Marussia today announced that Maria de Villota has been hired as their test driver for the coming year and will perform testing duties at the young driver test in Abu Dhabi.
When making the announcement team principal John Booth said:
“We are pleased to welcome Maria to our test driver programme, which will enable her to be integrated into a Formula 1 team environment and gain a vast amount of experience that will be useful to her career progression. “We will also provide Maria with the opportunity to sample F1 machinery later in the year, further adding to her racing credentials.”
For a team that has spent most of the winter being criticised for their failure to take part in winter testing with their 2012 car, due to their inability to pass the stringent FIA crash tests, this is finally a positive news story emanating from the team.
Any news of a woman getting a chance to drive a Formula 1 car will generate positive column inches but quite what Booth thinks can be achieved to “further her racing credentials” remains to be seen.
Presumably those credentials include last year disappointing test for Renault at Paul Ricard. In addition to this at 32 years of age there is little to suggest that she has suddenly found form and is now capable of competing with the best in the world.
She is at an age when most drivers are progressing towards the end of their car and there is little to suggest that she has been unfairly overlooked by F1 talent spotters. In her career the Spaniard has never finished on the podium in her racing career ranging from Formula 3, Superleague, Formula Palmer Audi and touring car racing.
In many ways it is laughable that a 32 year old who struggled in the much maligned Superleague series can even make claims of hoping that her testing for the squad can “only help my future ambition to step up to Formula 1 racing” but such is the desire to see a woman on the grid in the future.
Quite how beneficial it would be have a driver of de Villota’s talent on the grid would be very debatable. If Formula 1 is to have its first female racer since 1992 it needs to be someone that can add credibility to her place on the grid, rather than cash to a teams budget.
In America IndyCar racing needed Danica Patrick to prove herself before the idea of having women such as Milka Duno on the grid was even to be contemplated. When Patrick qualified and finished fourth at the 2005 Indy 500 her credentials spoke for themselves and she quickly became arguably the most popular driver in the series to sponsors.

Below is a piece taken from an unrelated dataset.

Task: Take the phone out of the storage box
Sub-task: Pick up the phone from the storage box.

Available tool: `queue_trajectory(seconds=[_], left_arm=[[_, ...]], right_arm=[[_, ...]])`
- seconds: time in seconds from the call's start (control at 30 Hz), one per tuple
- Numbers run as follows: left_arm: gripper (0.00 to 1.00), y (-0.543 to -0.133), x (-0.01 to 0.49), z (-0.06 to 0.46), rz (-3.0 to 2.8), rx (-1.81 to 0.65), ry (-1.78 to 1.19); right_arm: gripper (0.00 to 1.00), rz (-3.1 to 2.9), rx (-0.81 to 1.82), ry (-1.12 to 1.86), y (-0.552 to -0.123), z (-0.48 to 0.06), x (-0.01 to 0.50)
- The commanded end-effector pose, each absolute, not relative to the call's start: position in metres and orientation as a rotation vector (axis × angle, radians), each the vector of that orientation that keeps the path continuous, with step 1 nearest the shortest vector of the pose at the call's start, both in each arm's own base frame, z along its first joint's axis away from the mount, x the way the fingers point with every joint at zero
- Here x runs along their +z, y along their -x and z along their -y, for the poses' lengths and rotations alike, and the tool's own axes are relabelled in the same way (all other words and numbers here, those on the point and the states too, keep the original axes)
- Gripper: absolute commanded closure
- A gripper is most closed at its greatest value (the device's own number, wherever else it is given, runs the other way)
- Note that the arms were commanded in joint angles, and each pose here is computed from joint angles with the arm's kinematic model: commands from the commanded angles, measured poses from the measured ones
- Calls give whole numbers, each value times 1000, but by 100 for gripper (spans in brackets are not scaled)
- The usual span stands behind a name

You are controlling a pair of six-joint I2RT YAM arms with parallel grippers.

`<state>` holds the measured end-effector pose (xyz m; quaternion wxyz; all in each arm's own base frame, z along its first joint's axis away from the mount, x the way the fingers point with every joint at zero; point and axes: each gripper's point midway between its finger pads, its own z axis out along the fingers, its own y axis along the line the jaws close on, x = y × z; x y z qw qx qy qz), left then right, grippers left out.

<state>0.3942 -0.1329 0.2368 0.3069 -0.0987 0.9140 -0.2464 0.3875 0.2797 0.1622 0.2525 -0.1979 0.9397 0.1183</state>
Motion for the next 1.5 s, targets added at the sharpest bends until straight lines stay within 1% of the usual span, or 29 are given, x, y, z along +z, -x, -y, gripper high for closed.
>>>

At this year’s Daytona 500 Patrick made her Sprint Cup debut and the fabled speedway was awash with merchandise for her with seemingly ever other fan wearing a hat, t-shirt or jacket with her name or sponsorship on it.
If Formula 1 is to accept a lady driver on the grid, and view her as just another driver, it needs to be someone like Patrick who can prove that she belongs. A driver like de Villota would add nothing to the sport except bad publicity for a driver out of her depth.
For Marussia this news will serve the purpose of highlighting a positive news story for the struggling team but it does little other than paper over the cracks of a terrible off season for the squad.